**Action item**
From the first line of the data below, repeat each line exactly until you reach the line with "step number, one"; include that line too.

**Data**
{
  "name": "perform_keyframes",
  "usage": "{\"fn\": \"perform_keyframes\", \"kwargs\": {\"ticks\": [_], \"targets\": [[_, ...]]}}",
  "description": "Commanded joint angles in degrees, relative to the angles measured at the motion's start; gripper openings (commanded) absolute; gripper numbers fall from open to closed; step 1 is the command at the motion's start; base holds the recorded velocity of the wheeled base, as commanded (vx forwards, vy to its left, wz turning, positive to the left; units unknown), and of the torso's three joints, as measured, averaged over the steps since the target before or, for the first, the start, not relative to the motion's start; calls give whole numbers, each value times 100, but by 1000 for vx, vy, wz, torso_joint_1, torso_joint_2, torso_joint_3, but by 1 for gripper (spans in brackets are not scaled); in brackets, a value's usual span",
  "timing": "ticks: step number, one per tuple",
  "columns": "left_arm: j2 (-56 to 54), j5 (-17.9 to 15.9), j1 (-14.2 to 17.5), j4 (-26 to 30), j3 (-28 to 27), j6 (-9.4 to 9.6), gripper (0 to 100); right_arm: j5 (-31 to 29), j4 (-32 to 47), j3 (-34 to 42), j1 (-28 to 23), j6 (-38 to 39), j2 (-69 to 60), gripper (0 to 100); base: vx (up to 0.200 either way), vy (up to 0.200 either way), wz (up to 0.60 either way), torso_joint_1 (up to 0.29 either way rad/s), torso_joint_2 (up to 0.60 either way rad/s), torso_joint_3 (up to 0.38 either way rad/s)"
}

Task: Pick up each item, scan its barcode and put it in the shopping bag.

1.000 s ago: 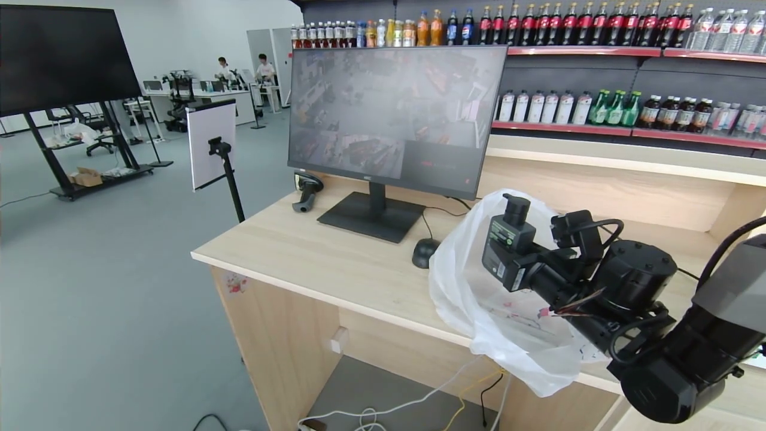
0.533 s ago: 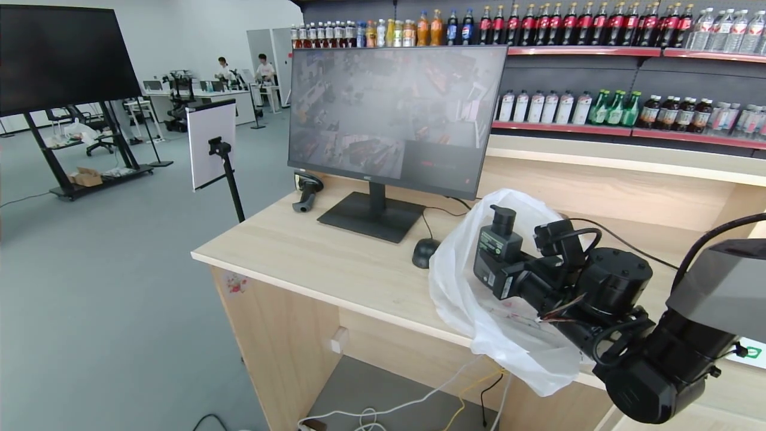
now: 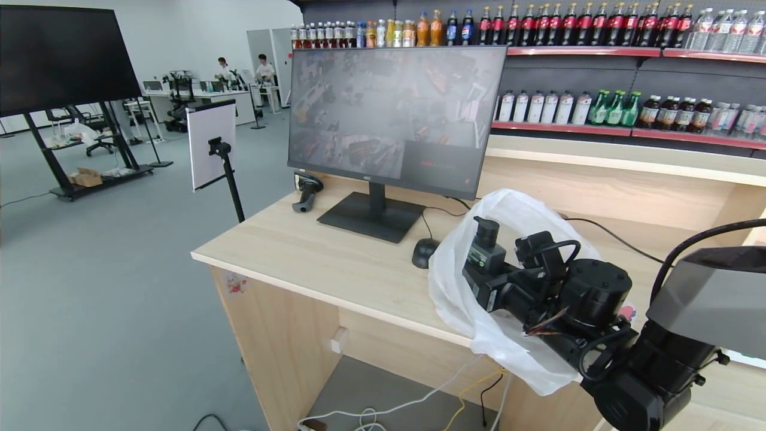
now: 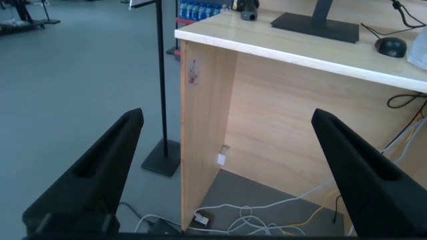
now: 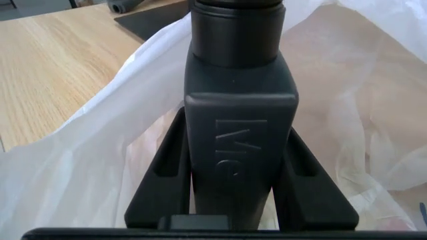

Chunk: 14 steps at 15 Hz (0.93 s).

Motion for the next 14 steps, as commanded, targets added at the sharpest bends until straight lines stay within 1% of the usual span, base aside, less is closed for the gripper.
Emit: {"fn": "perform_keyframes", "kwargs": {"ticks": [1,9,10,14], "targets": [[-2,0,0,1,0,-4,100,1,27,0,4,-2,105,0,0,0,0,0,0,0],[-2,0,0,9,0,13,100,1,27,88,-5,42,122,0,0,0,0,0,0,0],[-2,0,0,9,0,13,100,1,27,88,-5,77,157,100,0,0,0,0,0,0],[-2,0,0,9,0,13,100,1,27,123,-5,121,114,100,0,0,0,0,0,0]]}}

**Solution below**
{
  "name": "perform_keyframes",
  "usage": "{\"fn\": \"perform_keyframes\", \"kwargs\": {\"ticks\": [_], \"targets\": [[_, ...]]}}",
  "description": "Commanded joint angles in degrees, relative to the angles measured at the motion's start; gripper openings (commanded) absolute; gripper numbers fall from open to closed; step 1 is the command at the motion's start; base holds the recorded velocity of the wheeled base, as commanded (vx forwards, vy to its left, wz turning, positive to the left; units unknown), and of the torso's three joints, as measured, averaged over the steps since the target before or, for the first, the start, not relative to the motion's start; calls give whole numbers, each value times 100, but by 1000 for vx, vy, wz, torso_joint_1, torso_joint_2, torso_joint_3, but by 1 for gripper (spans in brackets are not scaled); in brackets, a value's usual span",
  "timing": "ticks: step number, one per tuple",

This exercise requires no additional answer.